Your task: Your answer must be an exact transcription of the data, with every picture omitted.

Information supplied:
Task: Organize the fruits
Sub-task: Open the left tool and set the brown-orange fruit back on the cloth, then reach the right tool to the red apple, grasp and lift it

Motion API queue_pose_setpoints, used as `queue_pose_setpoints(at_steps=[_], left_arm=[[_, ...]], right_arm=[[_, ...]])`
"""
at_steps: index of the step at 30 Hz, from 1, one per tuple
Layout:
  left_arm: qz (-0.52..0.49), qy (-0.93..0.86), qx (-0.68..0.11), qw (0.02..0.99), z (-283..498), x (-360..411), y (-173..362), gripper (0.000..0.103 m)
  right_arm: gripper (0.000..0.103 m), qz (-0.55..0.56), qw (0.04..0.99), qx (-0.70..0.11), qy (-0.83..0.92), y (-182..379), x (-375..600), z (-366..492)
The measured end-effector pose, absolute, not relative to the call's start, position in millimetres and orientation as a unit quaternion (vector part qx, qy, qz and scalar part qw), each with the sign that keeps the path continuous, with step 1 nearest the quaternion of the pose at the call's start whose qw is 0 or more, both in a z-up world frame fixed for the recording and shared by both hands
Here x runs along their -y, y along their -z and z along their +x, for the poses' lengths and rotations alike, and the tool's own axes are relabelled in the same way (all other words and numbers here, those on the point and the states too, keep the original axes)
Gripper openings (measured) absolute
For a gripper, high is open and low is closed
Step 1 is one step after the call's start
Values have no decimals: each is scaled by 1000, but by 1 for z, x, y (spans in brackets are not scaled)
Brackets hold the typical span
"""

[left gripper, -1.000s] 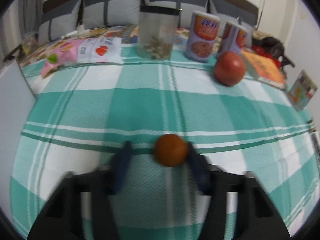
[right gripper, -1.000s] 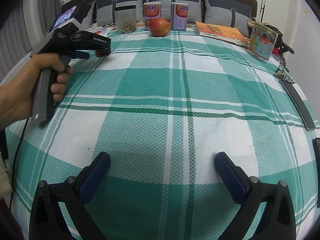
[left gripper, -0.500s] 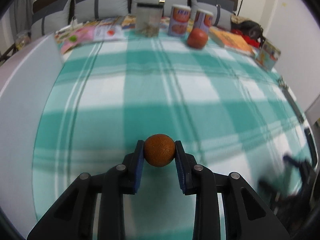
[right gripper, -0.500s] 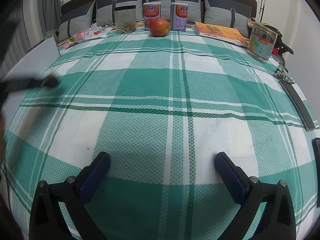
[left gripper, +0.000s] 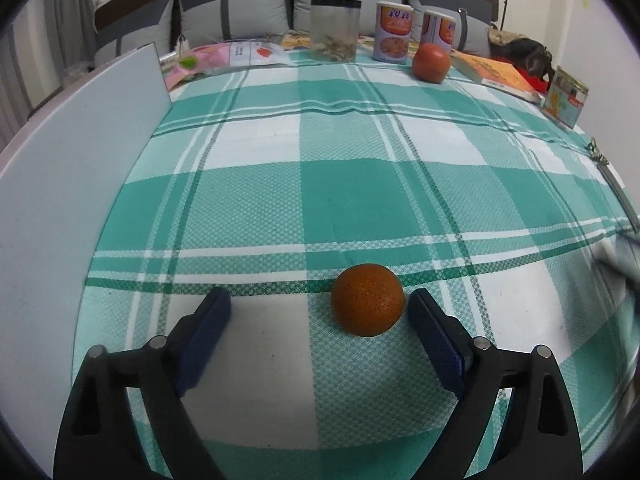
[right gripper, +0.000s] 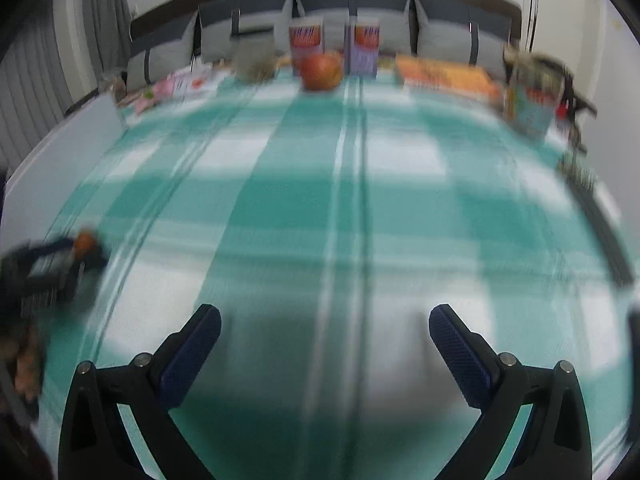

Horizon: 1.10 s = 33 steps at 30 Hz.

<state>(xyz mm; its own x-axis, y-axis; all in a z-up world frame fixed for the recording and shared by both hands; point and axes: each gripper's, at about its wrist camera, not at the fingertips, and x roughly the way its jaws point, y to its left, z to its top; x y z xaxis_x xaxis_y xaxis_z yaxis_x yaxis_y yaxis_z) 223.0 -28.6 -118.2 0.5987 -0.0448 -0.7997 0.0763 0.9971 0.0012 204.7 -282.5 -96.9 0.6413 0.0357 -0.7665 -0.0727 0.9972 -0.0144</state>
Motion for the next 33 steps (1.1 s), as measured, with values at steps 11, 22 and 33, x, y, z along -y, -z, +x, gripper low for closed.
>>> queue_pose_setpoints(at_steps=[11,22,33], left_arm=[[18,31,-447,894,223,28,118,94],[18,31,-447,894,223,28,118,94],[18,31,-447,894,222,29,118,94]], right_arm=[[103,-10,911,-411,-41,61,255,485],[56,124,856,-501,27,84,262,564],[56,388,748,-507,-182,91,331,367]])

Solved exercise:
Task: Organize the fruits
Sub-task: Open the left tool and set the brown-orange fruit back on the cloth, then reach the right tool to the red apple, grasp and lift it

Motion API queue_pose_setpoints, used as `queue_pose_setpoints(at_steps=[_], left_arm=[[_, ...]], right_arm=[[_, ...]])`
"""
at_steps: index of the step at 30 Hz, from 1, one per tuple
Layout:
  left_arm: qz (-0.52..0.49), qy (-0.93..0.86), qx (-0.68..0.11), qw (0.02..0.99), z (-283..498), x (-360..411), y (-173..362), gripper (0.000..0.103 m)
  right_arm: gripper (0.000..0.103 m), qz (-0.55..0.56), qw (0.04..0.99), qx (-0.70..0.11), qy (-0.83..0.92), y (-182..379), x (-375..600), z (-366..492)
The measured end-effector pose, absolute, not relative to the call's start, position in millimetres and orientation as a unit quaternion (vector part qx, qy, qz and scalar part qw), each with the sign that keeps the path continuous, with step 1 nearest the quaternion of the pose at the call's start whose qw is 0 or more, both in a z-up world frame fixed for the recording and shared by both hands
Here x runs along their -y, y along their -z and z along their +x, for the poses' lengths and rotations alike, and the tool's own axes are relabelled in the same way (all other words and numbers here, those on the point and the states too, keep the original axes)
Gripper openings (measured) absolute
For a gripper, high is open and low is closed
Step 1 is one step after the call's start
Values have no decimals: each is scaled by 1000, but by 1 for z, x, y (spans in brackets are not scaled)
Brackets hold the typical span
"""

[left gripper, -1.000s] 
[right gripper, -1.000s] 
[left gripper, -0.500s] 
[right gripper, -0.500s] 
[left gripper, +0.000s] 
[right gripper, +0.000s] 

Horizon: 1.10 s = 33 steps at 30 Hz.

<state>(xyz mm; its own x-axis, y-axis; all in a z-up world frame fixed for the recording and shared by both hands; point and axes: each gripper's, at about its wrist camera, not at the fingertips, and x roughly the way its jaws point, y to its left, z to its top; x y z xaxis_x xaxis_y xaxis_z yaxis_x yaxis_y yaxis_z) 223.0 -28.6 -118.2 0.5987 -0.0448 -0.7997 0.0763 0.9971 0.0012 204.7 -282.5 -96.9 0.6413 0.0357 -0.7665 -0.0727 0.9972 -0.0144</state>
Motion for the next 33 steps (1.1 s), as measured, with values at steps 11, 22 and 33, x, y, z along -y, -z, +x, gripper low for closed.
>>> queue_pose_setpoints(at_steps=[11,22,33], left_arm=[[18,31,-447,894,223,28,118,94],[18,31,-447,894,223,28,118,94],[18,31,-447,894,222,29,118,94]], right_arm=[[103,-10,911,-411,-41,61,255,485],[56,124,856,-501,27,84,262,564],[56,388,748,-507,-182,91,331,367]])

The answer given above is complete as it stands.